*** Block opens ***

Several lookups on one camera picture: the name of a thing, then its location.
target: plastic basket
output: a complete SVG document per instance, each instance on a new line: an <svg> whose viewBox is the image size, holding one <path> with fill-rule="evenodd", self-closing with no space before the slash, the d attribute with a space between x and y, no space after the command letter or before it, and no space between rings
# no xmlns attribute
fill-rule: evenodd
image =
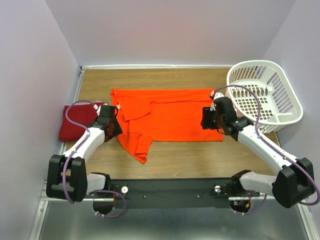
<svg viewBox="0 0 320 240"><path fill-rule="evenodd" d="M272 61L240 62L229 70L226 84L247 87L258 97L261 105L258 127L262 133L276 132L303 116L303 108L284 70ZM238 117L256 121L258 105L249 92L240 87L228 87L226 96L232 100Z"/></svg>

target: maroon fabric
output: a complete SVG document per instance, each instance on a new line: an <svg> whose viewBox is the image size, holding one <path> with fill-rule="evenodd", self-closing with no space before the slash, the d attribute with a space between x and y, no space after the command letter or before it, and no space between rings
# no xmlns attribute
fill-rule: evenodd
<svg viewBox="0 0 320 240"><path fill-rule="evenodd" d="M104 104L104 102L95 102L94 104L100 106ZM59 140L62 142L77 141L85 133L85 129L76 126L67 120L66 111L68 107L68 105L64 106L63 121L59 131ZM79 104L74 105L69 110L68 116L72 121L87 126L96 119L97 112L91 104Z"/></svg>

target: wooden tabletop
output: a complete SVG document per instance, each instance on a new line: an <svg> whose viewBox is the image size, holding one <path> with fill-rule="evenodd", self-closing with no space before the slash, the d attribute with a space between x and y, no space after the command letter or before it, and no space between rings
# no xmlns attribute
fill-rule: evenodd
<svg viewBox="0 0 320 240"><path fill-rule="evenodd" d="M78 99L112 103L117 89L203 89L226 85L228 68L86 70ZM267 135L276 142L276 135ZM153 142L141 164L116 138L97 148L87 173L112 179L230 177L244 169L274 175L267 164L243 144L226 136L223 142Z"/></svg>

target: white wall
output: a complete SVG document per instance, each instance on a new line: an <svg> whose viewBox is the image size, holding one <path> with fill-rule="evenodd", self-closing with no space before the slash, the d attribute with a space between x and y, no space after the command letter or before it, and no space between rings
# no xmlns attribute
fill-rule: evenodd
<svg viewBox="0 0 320 240"><path fill-rule="evenodd" d="M46 0L81 66L263 57L295 0Z"/></svg>
<svg viewBox="0 0 320 240"><path fill-rule="evenodd" d="M286 72L303 110L302 120L282 129L279 140L284 149L313 162L320 185L320 30L318 0L297 0L264 58L280 64ZM320 204L311 207L320 230Z"/></svg>
<svg viewBox="0 0 320 240"><path fill-rule="evenodd" d="M26 240L79 66L44 0L1 0L0 239Z"/></svg>

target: folded orange garment
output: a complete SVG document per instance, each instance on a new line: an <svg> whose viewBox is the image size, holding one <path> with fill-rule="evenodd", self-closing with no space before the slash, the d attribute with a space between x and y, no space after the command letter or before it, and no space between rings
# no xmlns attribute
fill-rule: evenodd
<svg viewBox="0 0 320 240"><path fill-rule="evenodd" d="M143 164L153 141L223 141L222 134L200 125L202 107L211 105L212 91L113 89L112 104L120 105L117 120L123 131L117 140Z"/></svg>

*** Block closes ***

▶ Activity:
Each line from the one that holds "target: folded orange garment" to the end of the records above should be transcribed exactly, both ends included.

▶ Solution for this task:
target: folded orange garment
output: a complete SVG document per instance, each instance on a new line: an <svg> whose viewBox is the image size, holding one <path> with fill-rule="evenodd", self-closing with no space before the slash, the d attribute with a space between x and y, no space after the command letter or before it, and no space between rings
# no xmlns attribute
fill-rule: evenodd
<svg viewBox="0 0 320 240"><path fill-rule="evenodd" d="M143 164L153 141L223 141L222 134L200 125L202 107L211 105L212 91L113 89L112 104L120 105L117 120L123 131L117 140Z"/></svg>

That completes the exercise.